** DATA SUPPLIED follows **
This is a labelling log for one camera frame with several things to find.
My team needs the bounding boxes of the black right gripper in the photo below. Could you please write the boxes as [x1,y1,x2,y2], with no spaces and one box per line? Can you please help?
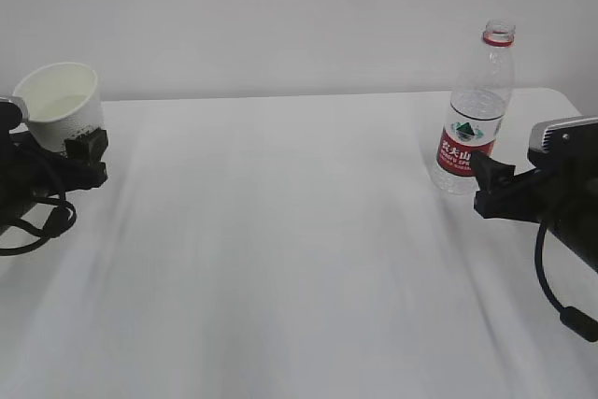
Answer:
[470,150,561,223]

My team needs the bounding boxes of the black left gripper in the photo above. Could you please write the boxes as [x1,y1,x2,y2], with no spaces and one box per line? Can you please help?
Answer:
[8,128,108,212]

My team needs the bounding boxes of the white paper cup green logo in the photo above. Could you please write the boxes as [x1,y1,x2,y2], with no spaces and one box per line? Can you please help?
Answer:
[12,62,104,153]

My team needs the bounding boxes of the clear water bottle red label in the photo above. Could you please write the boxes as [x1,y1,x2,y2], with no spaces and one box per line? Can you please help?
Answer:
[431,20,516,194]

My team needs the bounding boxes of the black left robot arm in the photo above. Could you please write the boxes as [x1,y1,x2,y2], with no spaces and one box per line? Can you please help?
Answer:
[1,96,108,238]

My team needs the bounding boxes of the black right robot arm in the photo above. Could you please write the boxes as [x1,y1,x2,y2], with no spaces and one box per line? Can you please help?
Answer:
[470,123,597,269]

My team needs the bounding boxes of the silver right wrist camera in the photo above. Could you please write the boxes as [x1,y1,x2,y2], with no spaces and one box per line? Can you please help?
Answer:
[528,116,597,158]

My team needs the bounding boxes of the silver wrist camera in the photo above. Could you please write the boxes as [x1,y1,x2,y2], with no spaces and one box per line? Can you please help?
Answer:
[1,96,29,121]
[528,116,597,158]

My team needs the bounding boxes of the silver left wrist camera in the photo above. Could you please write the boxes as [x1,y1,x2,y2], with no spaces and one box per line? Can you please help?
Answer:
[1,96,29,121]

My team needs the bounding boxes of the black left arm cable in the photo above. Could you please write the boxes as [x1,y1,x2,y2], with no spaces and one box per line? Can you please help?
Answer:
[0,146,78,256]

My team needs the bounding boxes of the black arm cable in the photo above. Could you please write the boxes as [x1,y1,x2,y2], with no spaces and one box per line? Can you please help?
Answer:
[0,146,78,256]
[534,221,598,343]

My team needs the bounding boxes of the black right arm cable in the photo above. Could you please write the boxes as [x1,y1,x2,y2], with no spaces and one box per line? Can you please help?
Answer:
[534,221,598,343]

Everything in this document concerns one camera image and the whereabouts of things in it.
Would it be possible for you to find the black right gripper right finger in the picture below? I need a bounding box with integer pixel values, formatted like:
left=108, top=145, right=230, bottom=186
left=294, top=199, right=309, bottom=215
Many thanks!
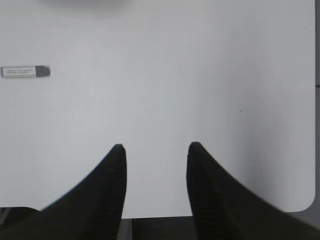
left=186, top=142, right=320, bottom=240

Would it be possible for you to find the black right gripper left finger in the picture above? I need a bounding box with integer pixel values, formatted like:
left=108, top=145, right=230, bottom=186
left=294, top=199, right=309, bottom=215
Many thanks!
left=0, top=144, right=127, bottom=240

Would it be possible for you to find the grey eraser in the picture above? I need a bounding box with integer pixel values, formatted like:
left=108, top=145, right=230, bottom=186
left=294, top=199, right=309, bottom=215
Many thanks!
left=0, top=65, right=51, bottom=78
** End of DATA SUPPLIED **
** DATA SUPPLIED follows **
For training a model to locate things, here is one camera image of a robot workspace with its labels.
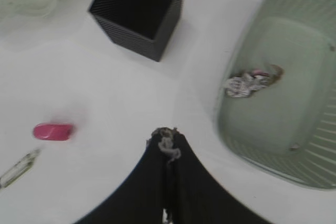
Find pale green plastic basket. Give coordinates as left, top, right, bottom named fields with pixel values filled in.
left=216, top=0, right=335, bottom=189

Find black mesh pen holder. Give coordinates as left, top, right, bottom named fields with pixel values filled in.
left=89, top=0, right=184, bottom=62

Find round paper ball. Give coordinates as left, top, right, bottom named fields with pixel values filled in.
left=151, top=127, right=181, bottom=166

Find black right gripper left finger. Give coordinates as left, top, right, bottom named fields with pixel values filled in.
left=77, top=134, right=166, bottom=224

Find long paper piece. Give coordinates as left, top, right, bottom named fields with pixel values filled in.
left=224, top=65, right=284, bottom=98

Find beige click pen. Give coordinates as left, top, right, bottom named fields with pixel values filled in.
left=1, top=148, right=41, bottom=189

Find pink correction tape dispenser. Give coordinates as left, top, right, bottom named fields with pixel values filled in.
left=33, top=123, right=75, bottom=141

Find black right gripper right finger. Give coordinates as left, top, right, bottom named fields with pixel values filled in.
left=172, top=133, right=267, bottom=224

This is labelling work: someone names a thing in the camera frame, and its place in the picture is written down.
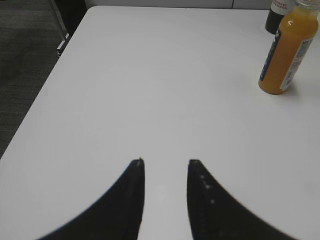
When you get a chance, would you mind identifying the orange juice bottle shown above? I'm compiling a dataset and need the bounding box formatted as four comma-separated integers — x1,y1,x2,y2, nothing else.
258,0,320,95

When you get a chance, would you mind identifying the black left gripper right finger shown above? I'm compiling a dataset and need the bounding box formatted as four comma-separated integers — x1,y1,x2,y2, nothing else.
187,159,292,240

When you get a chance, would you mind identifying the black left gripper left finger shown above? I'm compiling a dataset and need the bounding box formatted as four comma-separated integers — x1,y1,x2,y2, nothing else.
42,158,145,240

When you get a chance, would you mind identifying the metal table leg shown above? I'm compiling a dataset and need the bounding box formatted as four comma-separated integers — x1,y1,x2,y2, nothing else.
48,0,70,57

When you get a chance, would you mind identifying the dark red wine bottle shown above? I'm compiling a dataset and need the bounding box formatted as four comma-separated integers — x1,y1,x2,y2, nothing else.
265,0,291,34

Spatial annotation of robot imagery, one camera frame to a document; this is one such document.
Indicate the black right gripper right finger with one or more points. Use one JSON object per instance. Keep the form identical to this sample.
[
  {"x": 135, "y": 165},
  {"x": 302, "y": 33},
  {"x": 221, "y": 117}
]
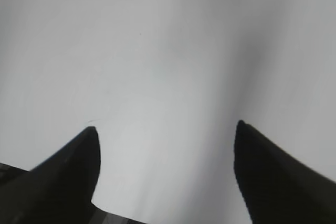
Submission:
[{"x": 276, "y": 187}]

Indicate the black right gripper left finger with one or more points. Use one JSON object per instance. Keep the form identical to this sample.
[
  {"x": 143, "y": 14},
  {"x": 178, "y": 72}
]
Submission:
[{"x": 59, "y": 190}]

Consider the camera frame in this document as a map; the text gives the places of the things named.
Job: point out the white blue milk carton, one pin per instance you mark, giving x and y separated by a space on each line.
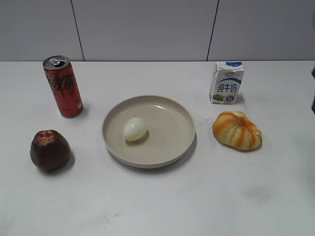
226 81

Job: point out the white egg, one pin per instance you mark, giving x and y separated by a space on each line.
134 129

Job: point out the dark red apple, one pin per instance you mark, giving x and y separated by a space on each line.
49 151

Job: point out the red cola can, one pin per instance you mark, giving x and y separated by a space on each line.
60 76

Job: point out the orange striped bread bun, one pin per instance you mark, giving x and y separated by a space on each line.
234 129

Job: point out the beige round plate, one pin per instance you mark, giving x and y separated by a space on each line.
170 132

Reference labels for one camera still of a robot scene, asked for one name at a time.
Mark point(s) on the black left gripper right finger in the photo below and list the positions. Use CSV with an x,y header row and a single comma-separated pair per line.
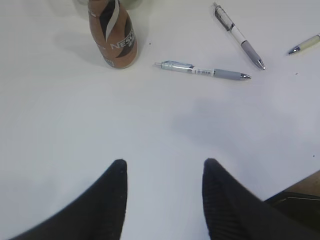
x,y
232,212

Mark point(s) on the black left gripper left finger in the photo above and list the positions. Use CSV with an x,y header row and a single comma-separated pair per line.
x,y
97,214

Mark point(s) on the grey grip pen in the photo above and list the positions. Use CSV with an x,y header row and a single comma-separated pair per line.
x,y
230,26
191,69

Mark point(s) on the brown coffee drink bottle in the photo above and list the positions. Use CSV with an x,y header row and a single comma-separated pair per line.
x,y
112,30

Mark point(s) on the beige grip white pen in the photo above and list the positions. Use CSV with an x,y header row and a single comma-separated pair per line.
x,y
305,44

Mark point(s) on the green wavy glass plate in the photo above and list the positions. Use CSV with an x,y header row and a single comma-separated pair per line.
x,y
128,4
** End of DATA SUPPLIED **
### ASSIGNMENT
Show the lines above that include "picture".

### RESPONSE TO THE TASK
Would it be possible for you to find the black right gripper right finger in the picture below? I need a bounding box with integer pixel values, formatted like:
Would it be possible for you to find the black right gripper left finger in the picture above? I need a bounding box with integer pixel values, formatted like:
Would it be possible for you to find the grey eraser in the picture above? I need a bounding box with integer pixel values, formatted like:
This is labelling work: someone names a thing in the camera frame, and its place in the picture is written down.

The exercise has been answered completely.